■ **REQUIRED ACTION**: Search the records for the word "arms" and pick out every line that has it.

[Start of section]

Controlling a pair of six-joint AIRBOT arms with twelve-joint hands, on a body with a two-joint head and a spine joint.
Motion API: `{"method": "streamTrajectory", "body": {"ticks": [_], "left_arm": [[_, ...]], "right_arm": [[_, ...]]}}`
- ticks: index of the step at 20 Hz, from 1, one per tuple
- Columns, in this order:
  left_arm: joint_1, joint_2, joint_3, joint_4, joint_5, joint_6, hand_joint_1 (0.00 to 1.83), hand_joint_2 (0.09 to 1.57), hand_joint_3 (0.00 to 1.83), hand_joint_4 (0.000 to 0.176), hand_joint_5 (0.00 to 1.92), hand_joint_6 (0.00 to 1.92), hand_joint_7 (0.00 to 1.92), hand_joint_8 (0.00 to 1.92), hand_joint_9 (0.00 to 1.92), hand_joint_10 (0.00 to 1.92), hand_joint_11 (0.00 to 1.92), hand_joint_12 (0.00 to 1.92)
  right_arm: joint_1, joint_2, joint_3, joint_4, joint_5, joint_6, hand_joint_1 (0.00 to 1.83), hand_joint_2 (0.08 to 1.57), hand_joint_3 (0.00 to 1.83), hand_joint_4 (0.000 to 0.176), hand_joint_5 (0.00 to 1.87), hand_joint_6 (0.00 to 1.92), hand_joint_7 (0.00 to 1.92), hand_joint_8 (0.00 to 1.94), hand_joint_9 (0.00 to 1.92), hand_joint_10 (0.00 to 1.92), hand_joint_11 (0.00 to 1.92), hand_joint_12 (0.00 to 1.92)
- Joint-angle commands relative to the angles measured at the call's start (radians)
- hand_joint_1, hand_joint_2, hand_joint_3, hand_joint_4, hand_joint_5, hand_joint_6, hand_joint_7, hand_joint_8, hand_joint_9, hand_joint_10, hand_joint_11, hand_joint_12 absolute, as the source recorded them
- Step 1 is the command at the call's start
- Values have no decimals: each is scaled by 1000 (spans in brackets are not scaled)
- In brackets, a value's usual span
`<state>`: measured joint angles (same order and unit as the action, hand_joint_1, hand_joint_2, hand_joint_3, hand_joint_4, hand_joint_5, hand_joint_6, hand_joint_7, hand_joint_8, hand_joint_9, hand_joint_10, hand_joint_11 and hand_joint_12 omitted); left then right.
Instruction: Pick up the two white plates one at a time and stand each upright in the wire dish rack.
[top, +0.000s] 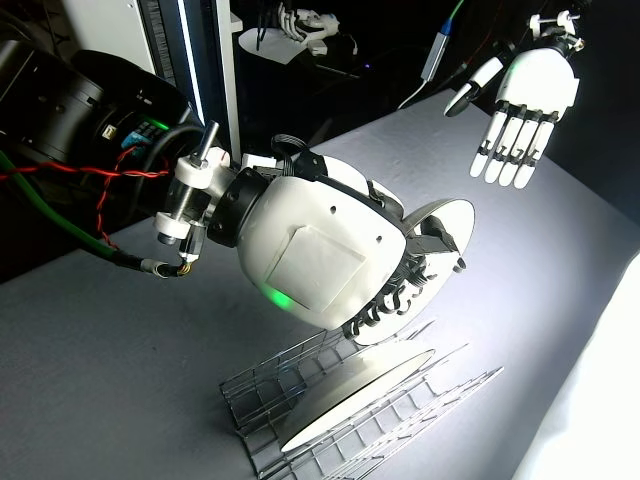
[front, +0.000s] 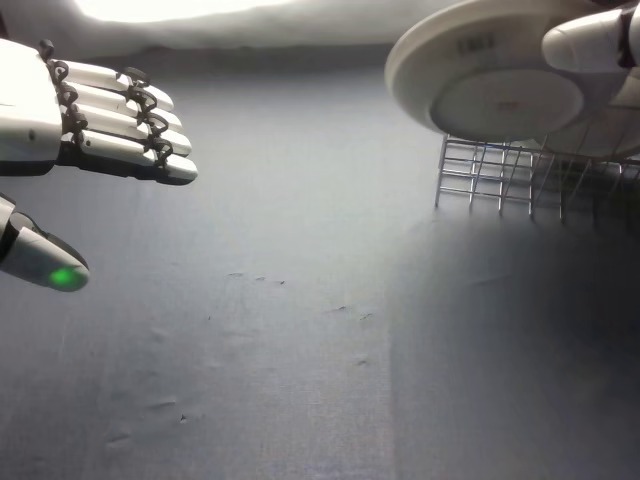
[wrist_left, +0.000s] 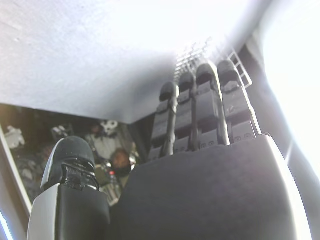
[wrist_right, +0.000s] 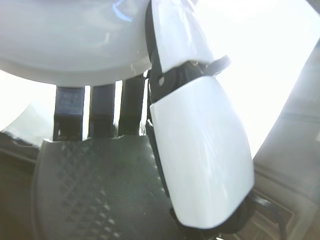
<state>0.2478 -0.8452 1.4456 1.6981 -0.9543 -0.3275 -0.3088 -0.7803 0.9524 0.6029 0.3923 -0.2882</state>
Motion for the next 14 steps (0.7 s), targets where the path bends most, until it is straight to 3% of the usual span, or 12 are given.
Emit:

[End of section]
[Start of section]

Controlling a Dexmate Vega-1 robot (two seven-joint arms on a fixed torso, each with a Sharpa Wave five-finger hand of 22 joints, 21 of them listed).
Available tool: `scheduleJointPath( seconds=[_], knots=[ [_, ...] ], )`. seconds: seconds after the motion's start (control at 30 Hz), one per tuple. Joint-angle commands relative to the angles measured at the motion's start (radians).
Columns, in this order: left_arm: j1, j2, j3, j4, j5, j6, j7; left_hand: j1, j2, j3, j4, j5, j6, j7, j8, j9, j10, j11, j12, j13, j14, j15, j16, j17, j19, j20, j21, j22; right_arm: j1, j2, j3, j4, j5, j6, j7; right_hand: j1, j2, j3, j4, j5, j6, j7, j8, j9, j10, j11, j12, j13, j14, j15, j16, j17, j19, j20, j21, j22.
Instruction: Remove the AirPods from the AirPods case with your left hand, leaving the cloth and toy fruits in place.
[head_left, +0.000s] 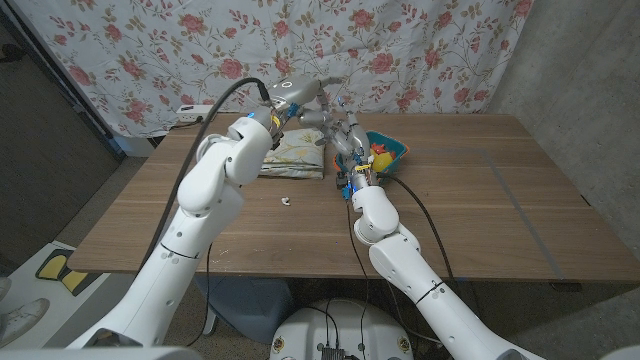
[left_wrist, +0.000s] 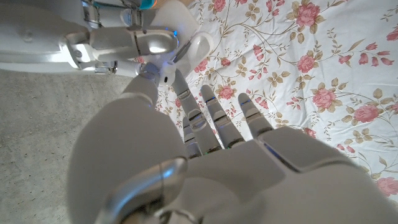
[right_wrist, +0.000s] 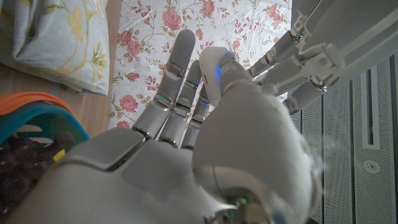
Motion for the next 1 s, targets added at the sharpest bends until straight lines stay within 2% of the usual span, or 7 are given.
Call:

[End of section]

■ **ANSWER SECTION**:
Controlling a pair of six-joint AIRBOT arms with twelve-joint hands, on a body with a two-joint head and a spine joint.
Controlling a Dexmate Vega-1 robot (two seven-joint arms on a fixed torso, each with a Sharpa Wave five-finger hand of 22 joints, 21 of them listed).

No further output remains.